Stored items from a collection:
* * * *

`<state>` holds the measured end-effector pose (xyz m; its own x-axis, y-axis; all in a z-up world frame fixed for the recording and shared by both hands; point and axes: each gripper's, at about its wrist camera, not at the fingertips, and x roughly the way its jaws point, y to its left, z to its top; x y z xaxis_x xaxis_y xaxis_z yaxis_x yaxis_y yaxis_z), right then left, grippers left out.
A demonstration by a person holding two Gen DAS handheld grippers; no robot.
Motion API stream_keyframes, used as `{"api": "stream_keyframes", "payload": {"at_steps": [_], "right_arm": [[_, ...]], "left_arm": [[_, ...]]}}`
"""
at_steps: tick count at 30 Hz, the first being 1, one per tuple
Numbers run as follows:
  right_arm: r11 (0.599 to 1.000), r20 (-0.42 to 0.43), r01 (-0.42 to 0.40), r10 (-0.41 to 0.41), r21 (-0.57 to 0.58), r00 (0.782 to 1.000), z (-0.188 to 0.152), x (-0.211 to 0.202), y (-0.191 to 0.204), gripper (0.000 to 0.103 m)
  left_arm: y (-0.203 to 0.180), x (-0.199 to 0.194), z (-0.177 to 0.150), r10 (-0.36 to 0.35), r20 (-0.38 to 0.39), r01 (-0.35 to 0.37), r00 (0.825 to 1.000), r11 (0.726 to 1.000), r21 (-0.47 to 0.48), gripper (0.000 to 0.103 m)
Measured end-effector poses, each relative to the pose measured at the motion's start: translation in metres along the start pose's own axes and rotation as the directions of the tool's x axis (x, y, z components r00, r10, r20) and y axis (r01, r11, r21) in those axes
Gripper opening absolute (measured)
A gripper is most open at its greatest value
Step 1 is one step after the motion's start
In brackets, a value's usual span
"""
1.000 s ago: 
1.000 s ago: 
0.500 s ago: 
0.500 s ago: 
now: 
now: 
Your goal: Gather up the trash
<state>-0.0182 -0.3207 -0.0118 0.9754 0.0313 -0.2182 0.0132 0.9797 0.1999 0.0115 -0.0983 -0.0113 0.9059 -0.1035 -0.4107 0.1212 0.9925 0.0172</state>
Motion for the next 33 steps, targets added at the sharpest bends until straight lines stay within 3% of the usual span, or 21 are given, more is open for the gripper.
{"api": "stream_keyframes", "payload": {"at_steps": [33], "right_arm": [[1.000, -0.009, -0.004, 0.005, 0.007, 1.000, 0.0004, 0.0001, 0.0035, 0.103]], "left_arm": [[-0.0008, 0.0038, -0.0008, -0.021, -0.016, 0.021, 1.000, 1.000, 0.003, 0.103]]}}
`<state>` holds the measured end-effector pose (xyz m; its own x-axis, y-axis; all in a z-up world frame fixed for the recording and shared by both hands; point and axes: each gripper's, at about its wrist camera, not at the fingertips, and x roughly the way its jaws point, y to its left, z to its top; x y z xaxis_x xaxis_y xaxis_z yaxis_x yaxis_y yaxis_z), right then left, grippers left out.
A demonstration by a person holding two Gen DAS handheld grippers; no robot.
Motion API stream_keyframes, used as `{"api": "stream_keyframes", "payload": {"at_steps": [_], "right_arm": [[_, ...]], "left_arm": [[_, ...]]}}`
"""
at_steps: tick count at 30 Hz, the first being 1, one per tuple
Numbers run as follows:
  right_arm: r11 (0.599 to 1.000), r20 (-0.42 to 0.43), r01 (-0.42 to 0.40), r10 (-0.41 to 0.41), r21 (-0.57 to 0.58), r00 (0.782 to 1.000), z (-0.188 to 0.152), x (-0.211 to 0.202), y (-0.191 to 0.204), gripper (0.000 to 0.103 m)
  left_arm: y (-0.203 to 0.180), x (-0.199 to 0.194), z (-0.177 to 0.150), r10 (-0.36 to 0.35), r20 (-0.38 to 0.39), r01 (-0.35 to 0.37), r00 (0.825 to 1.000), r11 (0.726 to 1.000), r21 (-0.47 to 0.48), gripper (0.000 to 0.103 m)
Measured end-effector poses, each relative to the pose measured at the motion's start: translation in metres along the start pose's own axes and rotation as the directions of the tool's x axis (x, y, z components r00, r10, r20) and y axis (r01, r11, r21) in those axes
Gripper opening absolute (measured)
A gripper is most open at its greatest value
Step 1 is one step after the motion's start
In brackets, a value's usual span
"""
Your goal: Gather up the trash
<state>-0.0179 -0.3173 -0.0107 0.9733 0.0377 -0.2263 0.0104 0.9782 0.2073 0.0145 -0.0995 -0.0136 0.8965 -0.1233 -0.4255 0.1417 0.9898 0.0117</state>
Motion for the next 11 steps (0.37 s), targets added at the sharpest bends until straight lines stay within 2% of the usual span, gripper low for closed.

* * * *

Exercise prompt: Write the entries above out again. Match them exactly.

Reply:
`<state>` holds the measured end-effector pose (xyz m; its own x-axis, y-axis; all in a z-up world frame fixed for the recording and shared by both hands; point and axes: each gripper's, at about its wrist camera, not at the fingertips, and x roughly the way its jaws point, y to its left, z to its top; x y z xaxis_x xaxis_y xaxis_z yaxis_x yaxis_y yaxis_z), right then left, grippers left out.
A demonstration by a person holding two Gen DAS handheld grippers; no robot.
Motion API stream_keyframes, used as `{"api": "stream_keyframes", "payload": {"at_steps": [_], "right_arm": [[_, ...]], "left_arm": [[_, ...]]}}`
"""
at_steps: tick count at 30 Hz, the first being 1, one per tuple
Numbers run as follows:
  right_arm: r11 (0.599 to 1.000), r20 (-0.42 to 0.43), r01 (-0.42 to 0.40), r10 (-0.41 to 0.41), r21 (-0.57 to 0.58), r00 (0.782 to 1.000), z (-0.188 to 0.152), x (-0.211 to 0.202), y (-0.191 to 0.204), gripper (0.000 to 0.103 m)
  left_arm: y (-0.203 to 0.180), x (-0.199 to 0.194), z (-0.177 to 0.150), r10 (-0.36 to 0.35), r20 (-0.38 to 0.39), r01 (-0.35 to 0.37), r00 (0.825 to 1.000), r11 (0.726 to 1.000), r21 (-0.47 to 0.48), gripper (0.000 to 0.103 m)
Measured end-effector poses, each relative to the pose measured at the motion's start: translation in metres along the start pose's own axes and rotation as the directions of the tool's x axis (x, y, z components r00, r10, r20) and y axis (r01, r11, r21) in those axes
Gripper opening absolute (measured)
A gripper is most open at its greatest value
Step 1 is one step after the motion's start
In brackets, a value's usual span
"""
1.000 s ago: 
1.000 s ago: 
0.500 s ago: 
0.500 s ago: 
now: 
now: 
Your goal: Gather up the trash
<state>-0.0182 -0.3207 -0.0118 0.9754 0.0313 -0.2182 0.0132 0.9797 0.1999 0.0115 -0.0983 -0.0113 0.9059 -0.1035 -0.4107 0.1212 0.9925 0.0172</state>
Motion for the next 33 steps, targets added at the sharpest bends until straight lines stay within 3% of the usual span, or 21 are given, more is open for the gripper.
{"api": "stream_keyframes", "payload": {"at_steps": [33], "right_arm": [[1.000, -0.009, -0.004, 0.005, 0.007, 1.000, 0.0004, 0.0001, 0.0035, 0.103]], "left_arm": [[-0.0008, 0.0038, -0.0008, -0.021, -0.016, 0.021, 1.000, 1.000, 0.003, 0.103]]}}
`<state>` holds the measured end-effector pose (xyz m; its own x-axis, y-axis; all in a z-up world frame fixed for the recording and shared by both hands; point and axes: each gripper's, at about its wrist camera, not at the fingertips, and x roughly the way its jaws point, y to its left, z to its top; x y z xaxis_x xaxis_y xaxis_z yaxis_x yaxis_y yaxis_z), right then left, grippers left out.
A demonstration by a person holding two Gen DAS handheld grippers; no robot.
Motion API stream_keyframes, used as `{"api": "stream_keyframes", "payload": {"at_steps": [_], "right_arm": [[_, ...]], "left_arm": [[_, ...]]}}`
"""
at_steps: tick count at 30 Hz, the first being 1, one per tuple
Numbers run as follows:
  right_arm: r11 (0.599 to 1.000), r20 (-0.42 to 0.43), r01 (-0.42 to 0.40), r10 (-0.41 to 0.41), r21 (-0.57 to 0.58), r00 (0.782 to 1.000), z (-0.188 to 0.152), x (-0.211 to 0.202), y (-0.191 to 0.204), gripper (0.000 to 0.103 m)
  left_arm: y (-0.203 to 0.180), x (-0.199 to 0.194), z (-0.177 to 0.150), r10 (-0.36 to 0.35), r20 (-0.38 to 0.39), r01 (-0.35 to 0.37), r00 (0.825 to 1.000), r11 (0.726 to 1.000), r21 (-0.47 to 0.48), gripper (0.000 to 0.103 m)
Measured end-effector poses, each relative to the pose measured at the motion's start: translation in metres along the start pose's own axes and rotation as the directions of the tool's x axis (x, y, z components r00, r10, r20) and y axis (r01, r11, r21) in those axes
Gripper opening absolute (measured)
A gripper is most open at its greatest value
Step 1 is one step after the motion's start
In brackets, a value's usual span
"""
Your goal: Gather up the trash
<state>-0.0179 -0.3173 -0.0107 0.9733 0.0377 -0.2263 0.0104 0.9782 0.2073 0.0145 -0.0995 -0.0136 0.8965 -0.1233 -0.4255 0.1417 0.9898 0.0117</state>
Motion for the next 11 steps (0.37 s), targets added at the sharpest bends until straight lines stay within 2% of the usual span, gripper low for closed.

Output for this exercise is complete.